* **The problem**:
Could you write out the data that follows, exactly and in full?

━━━

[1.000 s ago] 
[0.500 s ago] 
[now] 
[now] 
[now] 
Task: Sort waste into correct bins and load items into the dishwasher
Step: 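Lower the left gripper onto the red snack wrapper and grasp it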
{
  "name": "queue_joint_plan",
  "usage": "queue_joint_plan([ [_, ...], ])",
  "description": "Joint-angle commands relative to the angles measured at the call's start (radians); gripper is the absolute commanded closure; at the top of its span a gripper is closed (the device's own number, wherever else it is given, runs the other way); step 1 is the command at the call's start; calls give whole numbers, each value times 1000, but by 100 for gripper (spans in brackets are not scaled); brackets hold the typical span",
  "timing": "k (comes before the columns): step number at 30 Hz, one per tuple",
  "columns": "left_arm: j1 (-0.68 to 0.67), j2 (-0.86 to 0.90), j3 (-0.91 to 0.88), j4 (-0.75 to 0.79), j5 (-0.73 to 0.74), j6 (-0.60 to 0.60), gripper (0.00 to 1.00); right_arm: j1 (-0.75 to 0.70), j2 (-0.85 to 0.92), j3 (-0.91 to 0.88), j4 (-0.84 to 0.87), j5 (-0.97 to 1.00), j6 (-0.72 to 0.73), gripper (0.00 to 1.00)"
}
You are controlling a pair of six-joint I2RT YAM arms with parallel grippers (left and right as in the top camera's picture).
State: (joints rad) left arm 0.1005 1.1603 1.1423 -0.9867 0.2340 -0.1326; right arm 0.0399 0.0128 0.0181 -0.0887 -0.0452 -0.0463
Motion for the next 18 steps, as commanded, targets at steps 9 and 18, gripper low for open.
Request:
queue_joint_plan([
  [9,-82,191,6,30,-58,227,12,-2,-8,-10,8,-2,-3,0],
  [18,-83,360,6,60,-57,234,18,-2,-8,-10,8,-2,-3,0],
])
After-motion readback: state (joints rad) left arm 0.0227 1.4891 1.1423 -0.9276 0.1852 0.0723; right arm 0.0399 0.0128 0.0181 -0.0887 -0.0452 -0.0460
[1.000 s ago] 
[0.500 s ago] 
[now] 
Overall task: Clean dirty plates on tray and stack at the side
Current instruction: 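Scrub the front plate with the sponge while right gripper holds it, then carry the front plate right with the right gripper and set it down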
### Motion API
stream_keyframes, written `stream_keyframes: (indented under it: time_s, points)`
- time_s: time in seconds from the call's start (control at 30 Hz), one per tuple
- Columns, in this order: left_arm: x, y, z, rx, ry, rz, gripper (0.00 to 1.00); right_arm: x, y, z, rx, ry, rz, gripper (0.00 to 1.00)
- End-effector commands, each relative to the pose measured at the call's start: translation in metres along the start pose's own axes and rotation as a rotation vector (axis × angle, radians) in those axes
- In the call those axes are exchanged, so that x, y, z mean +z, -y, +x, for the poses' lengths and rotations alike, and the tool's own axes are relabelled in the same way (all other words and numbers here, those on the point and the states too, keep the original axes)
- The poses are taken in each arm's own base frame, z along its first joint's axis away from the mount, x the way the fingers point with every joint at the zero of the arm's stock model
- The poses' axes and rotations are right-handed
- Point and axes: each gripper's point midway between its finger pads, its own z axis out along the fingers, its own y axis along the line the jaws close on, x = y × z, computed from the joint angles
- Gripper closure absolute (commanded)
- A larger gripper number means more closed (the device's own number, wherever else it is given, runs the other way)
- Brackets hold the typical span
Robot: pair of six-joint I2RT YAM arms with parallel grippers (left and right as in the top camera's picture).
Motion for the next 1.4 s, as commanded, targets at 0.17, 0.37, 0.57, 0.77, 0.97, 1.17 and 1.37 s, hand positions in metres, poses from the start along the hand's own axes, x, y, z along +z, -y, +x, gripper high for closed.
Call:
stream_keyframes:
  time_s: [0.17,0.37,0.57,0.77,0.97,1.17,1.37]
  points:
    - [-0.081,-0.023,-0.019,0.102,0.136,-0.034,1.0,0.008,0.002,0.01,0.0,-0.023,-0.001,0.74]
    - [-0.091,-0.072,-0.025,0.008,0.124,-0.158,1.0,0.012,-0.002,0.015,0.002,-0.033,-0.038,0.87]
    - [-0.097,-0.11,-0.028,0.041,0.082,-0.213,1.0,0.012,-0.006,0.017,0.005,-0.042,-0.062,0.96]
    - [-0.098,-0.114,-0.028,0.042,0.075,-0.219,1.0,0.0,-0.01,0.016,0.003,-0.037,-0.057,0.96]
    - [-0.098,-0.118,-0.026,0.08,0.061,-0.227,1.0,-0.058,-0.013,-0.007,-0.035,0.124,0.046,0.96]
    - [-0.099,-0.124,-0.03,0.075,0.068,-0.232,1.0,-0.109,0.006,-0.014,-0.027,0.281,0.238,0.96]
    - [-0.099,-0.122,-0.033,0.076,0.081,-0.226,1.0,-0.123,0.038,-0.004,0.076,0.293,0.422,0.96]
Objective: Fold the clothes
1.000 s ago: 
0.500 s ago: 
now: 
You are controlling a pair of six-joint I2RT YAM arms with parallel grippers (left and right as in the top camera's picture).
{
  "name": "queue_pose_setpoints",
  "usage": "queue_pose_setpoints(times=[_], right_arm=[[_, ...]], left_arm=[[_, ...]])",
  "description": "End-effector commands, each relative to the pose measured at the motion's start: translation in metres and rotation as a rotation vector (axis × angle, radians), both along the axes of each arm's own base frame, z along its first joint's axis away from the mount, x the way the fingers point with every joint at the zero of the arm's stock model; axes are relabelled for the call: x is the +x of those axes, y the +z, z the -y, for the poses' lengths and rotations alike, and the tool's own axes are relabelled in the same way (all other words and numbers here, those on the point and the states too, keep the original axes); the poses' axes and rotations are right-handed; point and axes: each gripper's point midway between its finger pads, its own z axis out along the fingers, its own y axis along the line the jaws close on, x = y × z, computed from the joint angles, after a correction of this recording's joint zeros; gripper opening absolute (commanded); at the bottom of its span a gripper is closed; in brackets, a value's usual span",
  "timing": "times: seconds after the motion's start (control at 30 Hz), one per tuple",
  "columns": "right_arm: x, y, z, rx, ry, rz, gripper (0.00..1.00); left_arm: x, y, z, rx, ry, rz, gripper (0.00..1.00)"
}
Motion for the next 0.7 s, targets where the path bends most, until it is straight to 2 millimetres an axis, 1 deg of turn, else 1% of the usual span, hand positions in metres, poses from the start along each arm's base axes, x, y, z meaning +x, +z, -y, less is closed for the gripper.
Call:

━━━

* **Written response**:
[1.000 s ago] 
[0.500 s ago] 
[now] 
[now] 
[now] 
Task: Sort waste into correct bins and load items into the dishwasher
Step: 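Lower the left gripper onto the red snack wrapper and grasp it
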{
  "name": "queue_joint_plan",
  "usage": "queue_joint_plan([ [_, ...], ])",
  "description": "Joint-angle commands relative to the angles measured at the call's start (radians); gripper is the absolute commanded closure; at the top of its span a gripper is closed (the device's own number, wherever else it is given, runs the other way); step 1 is the command at the call's start; calls give whole numbers, each value times 1000, but by 100 for gripper (spans in brackets are not scaled); brackets hold the typical span",
  "timing": "k (comes before the columns): step number at 30 Hz, one per tuple",
  "columns": "left_arm: j1 (-0.68 to 0.67), j2 (-0.86 to 0.90), j3 (-0.91 to 0.88), j4 (-0.75 to 0.79), j5 (-0.73 to 0.74), j6 (-0.60 to 0.60), gripper (0.00 to 1.00); right_arm: j1 (-0.75 to 0.70), j2 (-0.85 to 0.92), j3 (-0.91 to 0.88), j4 (-0.84 to 0.87), j5 (-0.97 to 1.00), j6 (-0.72 to 0.73), gripper (0.00 to 1.00)"
}
You are controlling a pair of six-joint I2RT YAM arms with parallel grippers (left and right as in the top camera's picture).
State: (joints rad) left arm 0.1005 1.1603 1.1423 -0.9867 0.2340 -0.1326; right arm 0.0399 0.0128 0.0181 -0.0887 -0.0452 -0.0463
Motion for the next 18 steps, as commanded, targets at steps 9 and 18, gripper low for open.
Request:
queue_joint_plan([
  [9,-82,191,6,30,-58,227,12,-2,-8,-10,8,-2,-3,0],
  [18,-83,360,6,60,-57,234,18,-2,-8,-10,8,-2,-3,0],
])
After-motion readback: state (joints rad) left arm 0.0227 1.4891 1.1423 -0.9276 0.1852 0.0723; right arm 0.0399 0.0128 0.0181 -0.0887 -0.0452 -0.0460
[1.000 s ago] 
[0.500 s ago] 
[now] 
Overall task: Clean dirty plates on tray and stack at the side
Current instruction: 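Scrub the front plate with the sponge while right gripper holds it, then carry the front plate right with the right gripper and set it down
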### Motion API
stream_keyframes, written `stream_keyframes: (indented under it: time_s, points)`
- time_s: time in seconds from the call's start (control at 30 Hz), one per tuple
- Columns, in this order: left_arm: x, y, z, rx, ry, rz, gripper (0.00 to 1.00); right_arm: x, y, z, rx, ry, rz, gripper (0.00 to 1.00)
- End-effector commands, each relative to the pose measured at the call's start: translation in metres along the start pose's own axes and rotation as a rotation vector (axis × angle, radians) in those axes
- In the call those axes are exchanged, so that x, y, z mean +z, -y, +x, for the poses' lengths and rotations alike, and the tool's own axes are relabelled in the same way (all other words and numbers here, those on the point and the states too, keep the original axes)
- The poses are taken in each arm's own base frame, z along its first joint's axis away from the mount, x the way the fingers point with every joint at the zero of the arm's stock model
- The poses' axes and rotations are right-handed
- Point and axes: each gripper's point midway between its finger pads, its own z axis out along the fingers, its own y axis along the line the jaws close on, x = y × z, computed from the joint angles
- Gripper closure absolute (commanded)
- A larger gripper number means more closed (the device's own number, wherever else it is given, runs the other way)
- Brackets hold the typical span
Robot: pair of six-joint I2RT YAM arms with parallel grippers (left and right as in the top camera's picture).
Motion for the next 1.4 s, as commanded, targets at 0.17, 0.37, 0.57, 0.77, 0.97, 1.17 and 1.37 s, hand positions in metres, poses from the start along the hand's own axes, x, y, z along +z, -y, +x, gripper high for closed.
Call:
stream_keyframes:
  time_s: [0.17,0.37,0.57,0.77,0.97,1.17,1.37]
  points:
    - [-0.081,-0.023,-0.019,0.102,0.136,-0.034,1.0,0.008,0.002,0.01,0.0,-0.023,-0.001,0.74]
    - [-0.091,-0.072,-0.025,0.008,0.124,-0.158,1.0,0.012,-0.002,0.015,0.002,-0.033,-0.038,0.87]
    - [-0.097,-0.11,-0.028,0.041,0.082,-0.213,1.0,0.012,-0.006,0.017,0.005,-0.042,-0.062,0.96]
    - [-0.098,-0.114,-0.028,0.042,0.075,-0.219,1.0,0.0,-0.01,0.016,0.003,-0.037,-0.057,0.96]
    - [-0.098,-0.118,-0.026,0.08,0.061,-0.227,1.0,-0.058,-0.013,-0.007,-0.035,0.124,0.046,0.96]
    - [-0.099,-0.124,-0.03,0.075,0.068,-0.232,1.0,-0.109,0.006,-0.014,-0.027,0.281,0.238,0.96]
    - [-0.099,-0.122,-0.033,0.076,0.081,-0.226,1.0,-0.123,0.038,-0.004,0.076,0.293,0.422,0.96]
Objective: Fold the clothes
1.000 s ago: 
0.500 s ago: 
now: 
You are controlling a pair of six-joint I2RT YAM arms with parallel grippers (left and right as in the top camera's picture).
{
  "name": "queue_pose_setpoints",
  "usage": "queue_pose_setpoints(times=[_], right_arm=[[_, ...]], left_arm=[[_, ...]])",
  "description": "End-effector commands, each relative to the pose measured at the motion's start: translation in metres and rotation as a rotation vector (axis × angle, radians), both along the axes of each arm's own base frame, z along its first joint's axis away from the mount, x the way the fingers point with every joint at the zero of the arm's stock model; axes are relabelled for the call: x is the +x of those axes, y the +z, z the -y, for the poses' lengths and rotations alike, and the tool's own axes are relabelled in the same way (all other words and numbers here, those on the point and the states too, keep the original axes); the poses' axes and rotations are right-handed; point and axes: each gripper's point midway between its finger pads, its own z axis out along the fingers, its own y axis along the line the jaws close on, x = y × z, computed from the joint angles, after a correction of this recording's joint zeros; gripper opening absolute (commanded); at the bottom of its span a gripper is closed; in brackets, a value's usual span",
  "timing": "times: seconds after the motion's start (control at 30 Hz), one per tuple",
  "columns": "right_arm: x, y, z, rx, ry, rz, gripper (0.00..1.00); left_arm: x, y, z, rx, ry, rz, gripper (0.00..1.00)"
}
Motion for the next 0.7 s, targets where the path bends most, until it is straight to 2 millimetres an axis, 1 deg of turn, else 1% of the usual span, hand positions in metres, poses from the start along each arm's base axes, x, y, z meaning +x, +z, -y, less is closed for the gripper.
Call:

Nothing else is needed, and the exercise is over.